= BRIEF =
Searching the material below, find each line that includes the word "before", and copy it.

= DATA SUPPLIED =
--

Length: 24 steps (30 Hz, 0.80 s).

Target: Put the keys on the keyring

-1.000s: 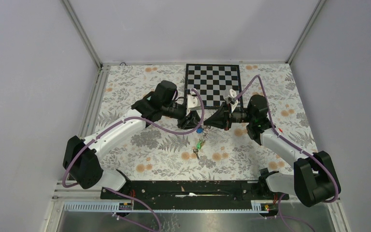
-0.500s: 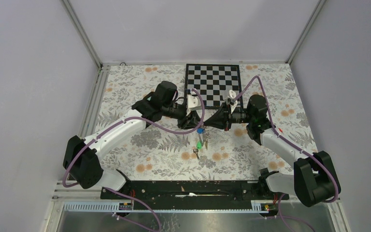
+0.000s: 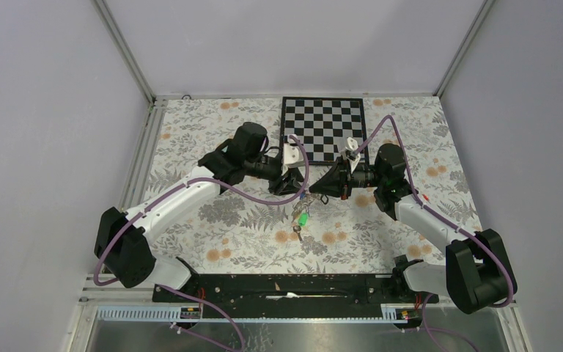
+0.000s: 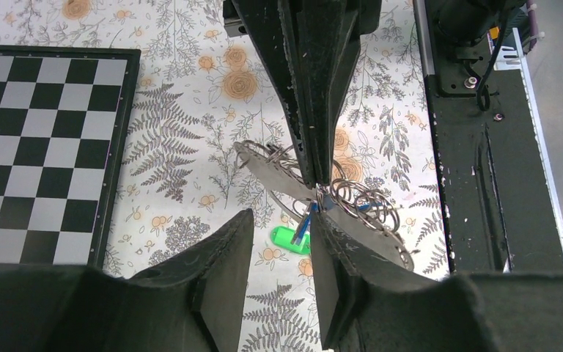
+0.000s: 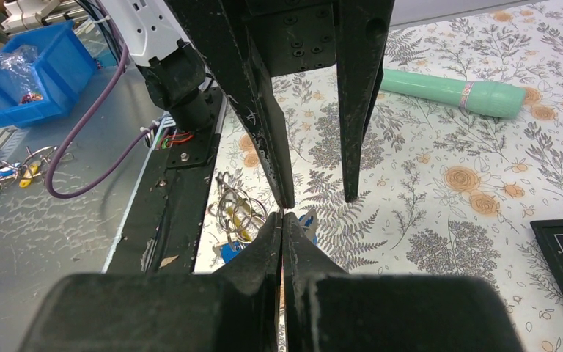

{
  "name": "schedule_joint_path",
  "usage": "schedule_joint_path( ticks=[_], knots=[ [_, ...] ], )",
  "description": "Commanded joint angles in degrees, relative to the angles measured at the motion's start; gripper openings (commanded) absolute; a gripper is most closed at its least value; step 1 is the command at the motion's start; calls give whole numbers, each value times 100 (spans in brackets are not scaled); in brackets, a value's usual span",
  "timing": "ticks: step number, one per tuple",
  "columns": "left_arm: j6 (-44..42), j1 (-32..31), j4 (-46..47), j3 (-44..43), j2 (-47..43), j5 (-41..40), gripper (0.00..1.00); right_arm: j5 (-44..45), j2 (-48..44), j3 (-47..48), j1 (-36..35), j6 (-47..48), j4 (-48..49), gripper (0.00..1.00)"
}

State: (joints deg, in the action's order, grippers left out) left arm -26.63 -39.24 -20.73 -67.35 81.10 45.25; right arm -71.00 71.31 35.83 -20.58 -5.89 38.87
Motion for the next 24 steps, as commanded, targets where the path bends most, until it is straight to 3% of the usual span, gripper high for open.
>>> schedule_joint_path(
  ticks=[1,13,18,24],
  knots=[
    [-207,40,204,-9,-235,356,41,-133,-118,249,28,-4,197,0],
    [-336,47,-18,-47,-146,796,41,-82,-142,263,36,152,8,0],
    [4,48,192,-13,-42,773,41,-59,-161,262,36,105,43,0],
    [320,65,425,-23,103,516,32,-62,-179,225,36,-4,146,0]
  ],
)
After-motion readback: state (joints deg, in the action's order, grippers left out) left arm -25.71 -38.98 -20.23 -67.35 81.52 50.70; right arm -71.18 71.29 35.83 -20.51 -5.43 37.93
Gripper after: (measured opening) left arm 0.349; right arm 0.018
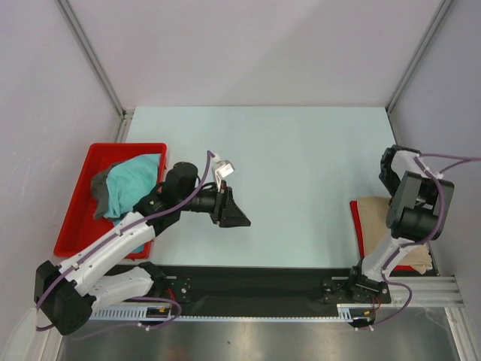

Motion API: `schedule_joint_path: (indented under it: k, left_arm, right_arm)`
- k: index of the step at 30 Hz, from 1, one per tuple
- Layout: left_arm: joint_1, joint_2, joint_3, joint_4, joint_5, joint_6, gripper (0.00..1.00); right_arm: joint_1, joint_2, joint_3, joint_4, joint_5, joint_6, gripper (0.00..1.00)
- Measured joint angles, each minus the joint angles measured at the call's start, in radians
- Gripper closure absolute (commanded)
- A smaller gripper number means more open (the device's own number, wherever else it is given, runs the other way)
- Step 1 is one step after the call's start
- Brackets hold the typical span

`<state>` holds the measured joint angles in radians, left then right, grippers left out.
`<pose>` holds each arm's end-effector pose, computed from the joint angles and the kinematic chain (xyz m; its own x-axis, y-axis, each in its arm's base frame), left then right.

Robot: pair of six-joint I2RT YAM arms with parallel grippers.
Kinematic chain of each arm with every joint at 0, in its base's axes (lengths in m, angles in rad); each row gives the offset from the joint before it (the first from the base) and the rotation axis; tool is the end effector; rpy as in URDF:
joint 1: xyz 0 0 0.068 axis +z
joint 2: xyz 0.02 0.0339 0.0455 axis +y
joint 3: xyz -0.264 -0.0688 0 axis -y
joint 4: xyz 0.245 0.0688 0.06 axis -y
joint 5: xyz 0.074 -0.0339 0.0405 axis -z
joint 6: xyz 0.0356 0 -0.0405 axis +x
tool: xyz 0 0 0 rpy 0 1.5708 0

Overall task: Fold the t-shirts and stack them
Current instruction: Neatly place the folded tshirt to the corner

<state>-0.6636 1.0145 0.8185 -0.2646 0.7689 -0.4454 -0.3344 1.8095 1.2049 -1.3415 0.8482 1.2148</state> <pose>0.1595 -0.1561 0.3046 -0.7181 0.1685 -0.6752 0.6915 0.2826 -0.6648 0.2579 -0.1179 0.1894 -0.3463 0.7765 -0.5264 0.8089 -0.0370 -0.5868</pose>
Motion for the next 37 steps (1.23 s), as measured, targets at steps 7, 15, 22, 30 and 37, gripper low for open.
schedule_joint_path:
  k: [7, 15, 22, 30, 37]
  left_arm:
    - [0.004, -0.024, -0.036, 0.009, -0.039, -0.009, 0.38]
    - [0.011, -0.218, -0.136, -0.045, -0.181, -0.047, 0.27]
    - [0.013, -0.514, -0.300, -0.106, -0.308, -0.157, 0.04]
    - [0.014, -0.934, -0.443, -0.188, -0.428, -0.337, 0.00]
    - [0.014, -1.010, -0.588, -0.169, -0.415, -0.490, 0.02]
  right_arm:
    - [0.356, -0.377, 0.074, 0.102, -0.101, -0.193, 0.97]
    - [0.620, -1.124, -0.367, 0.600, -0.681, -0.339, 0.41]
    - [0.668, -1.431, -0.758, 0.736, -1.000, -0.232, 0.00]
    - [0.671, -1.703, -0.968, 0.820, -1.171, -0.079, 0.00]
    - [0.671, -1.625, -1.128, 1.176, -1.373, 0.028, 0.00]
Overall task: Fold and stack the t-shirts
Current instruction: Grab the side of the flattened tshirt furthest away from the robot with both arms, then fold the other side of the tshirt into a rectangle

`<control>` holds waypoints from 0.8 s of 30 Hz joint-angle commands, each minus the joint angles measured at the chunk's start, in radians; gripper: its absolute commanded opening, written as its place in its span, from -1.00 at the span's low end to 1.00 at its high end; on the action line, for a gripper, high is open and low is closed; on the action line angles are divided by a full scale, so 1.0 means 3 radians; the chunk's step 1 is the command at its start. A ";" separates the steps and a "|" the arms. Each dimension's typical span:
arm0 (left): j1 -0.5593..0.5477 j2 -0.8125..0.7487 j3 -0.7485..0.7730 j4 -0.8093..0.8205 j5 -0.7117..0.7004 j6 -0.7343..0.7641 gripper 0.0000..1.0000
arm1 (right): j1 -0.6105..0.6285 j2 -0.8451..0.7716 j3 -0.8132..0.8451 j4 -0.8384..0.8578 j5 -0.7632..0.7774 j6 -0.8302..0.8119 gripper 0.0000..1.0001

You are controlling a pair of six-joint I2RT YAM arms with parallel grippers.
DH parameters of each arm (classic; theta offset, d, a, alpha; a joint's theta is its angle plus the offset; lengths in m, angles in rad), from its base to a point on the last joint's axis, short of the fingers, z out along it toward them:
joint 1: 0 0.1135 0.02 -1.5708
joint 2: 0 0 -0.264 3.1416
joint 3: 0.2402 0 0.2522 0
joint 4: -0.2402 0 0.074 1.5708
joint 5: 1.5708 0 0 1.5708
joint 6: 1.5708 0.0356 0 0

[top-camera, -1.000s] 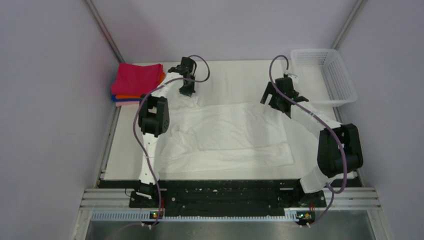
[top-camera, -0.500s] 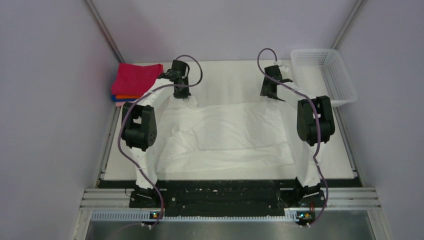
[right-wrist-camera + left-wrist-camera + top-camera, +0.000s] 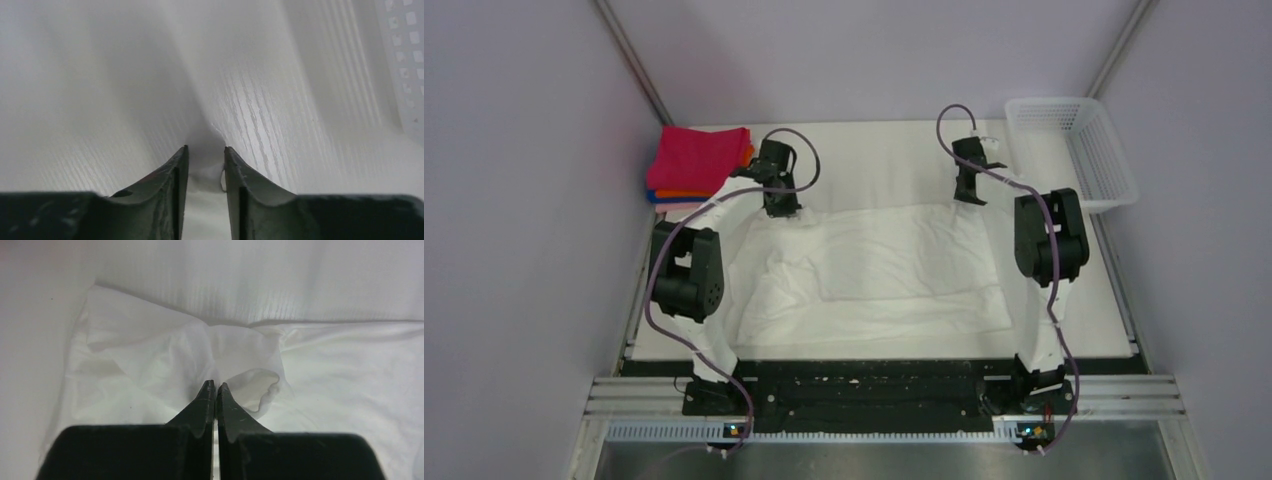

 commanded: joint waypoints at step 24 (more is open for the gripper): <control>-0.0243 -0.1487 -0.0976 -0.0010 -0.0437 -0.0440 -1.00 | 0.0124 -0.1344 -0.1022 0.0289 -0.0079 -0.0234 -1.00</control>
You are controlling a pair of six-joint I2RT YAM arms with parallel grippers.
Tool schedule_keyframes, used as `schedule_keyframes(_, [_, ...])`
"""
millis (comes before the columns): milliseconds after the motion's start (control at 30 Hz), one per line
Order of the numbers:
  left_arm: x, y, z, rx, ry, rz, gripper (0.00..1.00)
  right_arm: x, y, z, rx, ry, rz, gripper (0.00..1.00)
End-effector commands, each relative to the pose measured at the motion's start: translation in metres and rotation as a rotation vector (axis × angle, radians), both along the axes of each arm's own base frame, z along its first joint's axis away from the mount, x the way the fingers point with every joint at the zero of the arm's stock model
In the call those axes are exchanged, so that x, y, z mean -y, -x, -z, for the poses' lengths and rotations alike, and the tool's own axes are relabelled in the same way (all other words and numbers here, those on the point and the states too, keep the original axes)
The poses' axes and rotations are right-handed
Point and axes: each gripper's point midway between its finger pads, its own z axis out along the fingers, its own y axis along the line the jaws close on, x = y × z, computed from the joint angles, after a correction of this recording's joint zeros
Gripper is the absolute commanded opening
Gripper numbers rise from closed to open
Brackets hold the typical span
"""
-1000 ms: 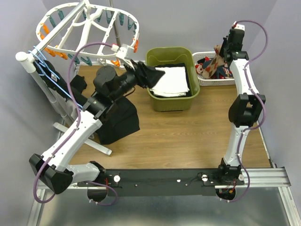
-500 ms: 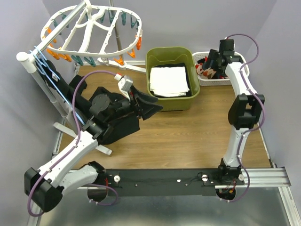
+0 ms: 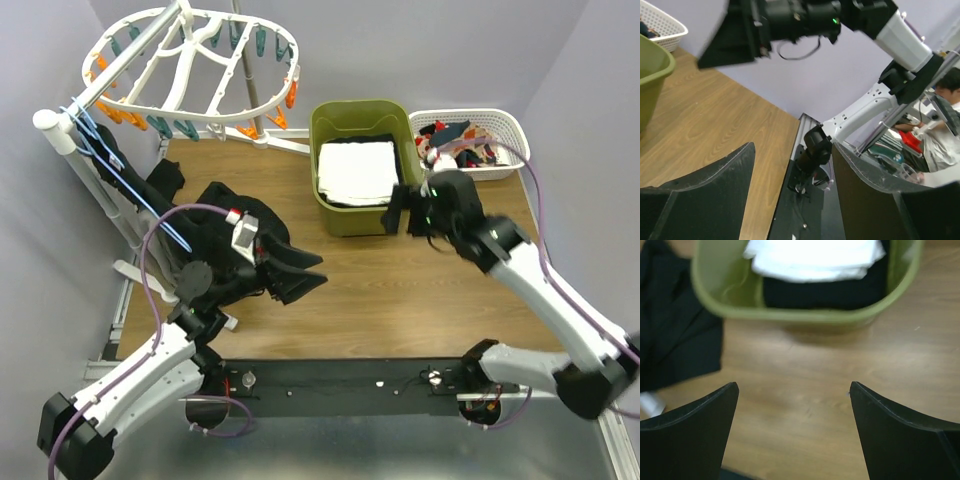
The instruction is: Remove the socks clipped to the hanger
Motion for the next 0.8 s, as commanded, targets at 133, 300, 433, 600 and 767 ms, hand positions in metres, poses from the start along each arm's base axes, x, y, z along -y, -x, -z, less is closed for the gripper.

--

= WRITTEN ANSWER =
Kinematic chain of each arm with every joint at 0, in its base's axes (lengths in m, angles in rad); each row gives the offset from the joint before it (the first from the base) and the rotation axis; tool is the end effector; rpy as in URDF:
millis (comes before the columns): milliseconds after the motion's start (control at 30 Hz), one per line

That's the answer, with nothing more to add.